El doctor mantuvo la sonda inmóvil durante varios segundos.
Después respiró profundamente.
—El corazón de su bebé sigue latiendo… pero tenemos que sacarlo ahora mismo.
Sentí que el aire regresaba de golpe a mis pulmones.
Mark rompió a llorar.
Yo también.
Pero el alivio duró apenas un instante.
El médico continuó hablando.
—La placenta se está desprendiendo. Si esperamos unos minutos más, podemos perderlos a los dos.
La enfermera ya corría hacia la puerta.
—¡Preparen quirófano! ¡Cesárea de emergencia!
Varias personas entraron al mismo tiempo.
Firmaron documentos.
Me colocaron otra vía intravenosa.
Alguien sujetó mi cabeza mientras otra enfermera retiraba las joyas de mis manos.
Todo ocurría demasiado rápido.
Mark caminaba junto a la camilla sin soltarme los dedos.
—No te vayas —me repetía una y otra vez—. Tú también tienes que volver conmigo.
Intenté sonreír.
—Cuida… a nuestro bebé.
Él negó desesperadamente.
—Voy a cuidar de los dos.
Las puertas del quirófano comenzaron a cerrarse.
Entonces escuché gritos en el pasillo.
—¡Soy su padre!
Era mi padre.
Había llegado acompañado de mi madre.
—Necesitamos hablar con ella antes de la cirugía.
Una enfermera los detuvo.
—La paciente entra a una operación de emergencia.
Mi madre señaló hacia mí.
—Todo esto ocurrió porque perdió el equilibrio.

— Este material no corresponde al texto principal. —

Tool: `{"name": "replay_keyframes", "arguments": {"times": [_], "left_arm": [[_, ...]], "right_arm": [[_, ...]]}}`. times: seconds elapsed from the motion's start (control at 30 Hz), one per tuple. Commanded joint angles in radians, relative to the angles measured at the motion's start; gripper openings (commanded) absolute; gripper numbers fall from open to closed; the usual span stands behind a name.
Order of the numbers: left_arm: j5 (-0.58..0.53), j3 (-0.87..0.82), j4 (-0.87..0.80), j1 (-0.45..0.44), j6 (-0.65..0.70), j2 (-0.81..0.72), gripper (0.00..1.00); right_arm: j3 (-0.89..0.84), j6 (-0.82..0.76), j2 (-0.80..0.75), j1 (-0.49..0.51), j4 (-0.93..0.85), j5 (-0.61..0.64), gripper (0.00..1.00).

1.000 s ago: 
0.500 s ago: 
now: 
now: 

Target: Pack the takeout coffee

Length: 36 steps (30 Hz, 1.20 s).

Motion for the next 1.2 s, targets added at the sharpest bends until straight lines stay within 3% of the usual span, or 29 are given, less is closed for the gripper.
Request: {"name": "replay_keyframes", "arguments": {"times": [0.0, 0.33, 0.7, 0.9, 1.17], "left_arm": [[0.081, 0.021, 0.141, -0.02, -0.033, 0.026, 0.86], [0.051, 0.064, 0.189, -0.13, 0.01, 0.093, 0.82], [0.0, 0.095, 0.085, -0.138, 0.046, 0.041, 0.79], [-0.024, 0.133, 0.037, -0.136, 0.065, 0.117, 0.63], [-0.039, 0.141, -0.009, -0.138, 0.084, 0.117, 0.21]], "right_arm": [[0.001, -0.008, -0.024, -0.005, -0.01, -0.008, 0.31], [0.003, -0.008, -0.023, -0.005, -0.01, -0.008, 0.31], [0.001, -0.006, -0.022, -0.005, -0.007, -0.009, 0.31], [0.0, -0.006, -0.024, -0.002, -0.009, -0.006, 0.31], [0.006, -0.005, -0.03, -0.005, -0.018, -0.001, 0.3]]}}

Mi marido intentó ayudarla.
Ni siquiera estaba preocupada.
Solo quería controlar la historia.
Mark se volvió lentamente.
Nunca lo había visto con aquella expresión.
—Si vuelven a acercarse a mi esposa…
Su voz era tan fría que hasta el personal dejó de moverse.
—…pediré que Seguridad los saque esposados.
Mi padre dio un paso al frente.
—Somos su familia.
—No.
Mark señaló el quirófano.
—Su familia está ahí dentro luchando por sobrevivir por culpa de ustedes.
Las puertas se cerraron.
Lo último que vi fue el rostro de mi marido mientras una enfermera lo alejaba.
Después llegó la anestesia.
…
Desperté muchas horas más tarde.
La garganta me ardía.
Sentía el abdomen vacío.
Instintivamente llevé una mano hacia la cicatriz.
—Mi… bebé…
La enfermera sonrió con los ojos húmedos.
—Es un niño.
Las lágrimas comenzaron a caer antes de que pudiera detenerlas.
—¿Está vivo?
—Sí.
—Nació prematuro, pero respondió muy bien. Ahora está en la Unidad de Cuidados Intensivos Neonatales.
Cerré los ojos.
Cinco años de tratamientos.
Inyecciones.
Abortos fallidos.
Esperas interminables.
Todo había valido la pena.
Unos minutos después apareció el doctor.
Su expresión era mucho más seria.
—Hay algo que debe saber.
Mi corazón volvió a acelerarse.
—Su hijo sobrevivirá.
Pero usted presenta varias fracturas internas y lesiones compatibles con una caída extremadamente violenta.
Hizo una pausa.
Luego dejó una carpeta sobre la cama.
—Además…
Le entregamos la información al equipo de traumatología forense.
Ellos no creen que esto haya sido un accidente.
En ese momento llamaron a la puerta.
Dos detectives de la policía entraron en la habitación.
El mayor mostró su placa.
—Señora Sarah Collins…

Necesitamos hacerle una pregunta muy importante.
Porque hemos recibido el video completo de la fiesta.
Y en esa grabación…
Se ve claramente que alguien la empujó antes de caer por las escaleras.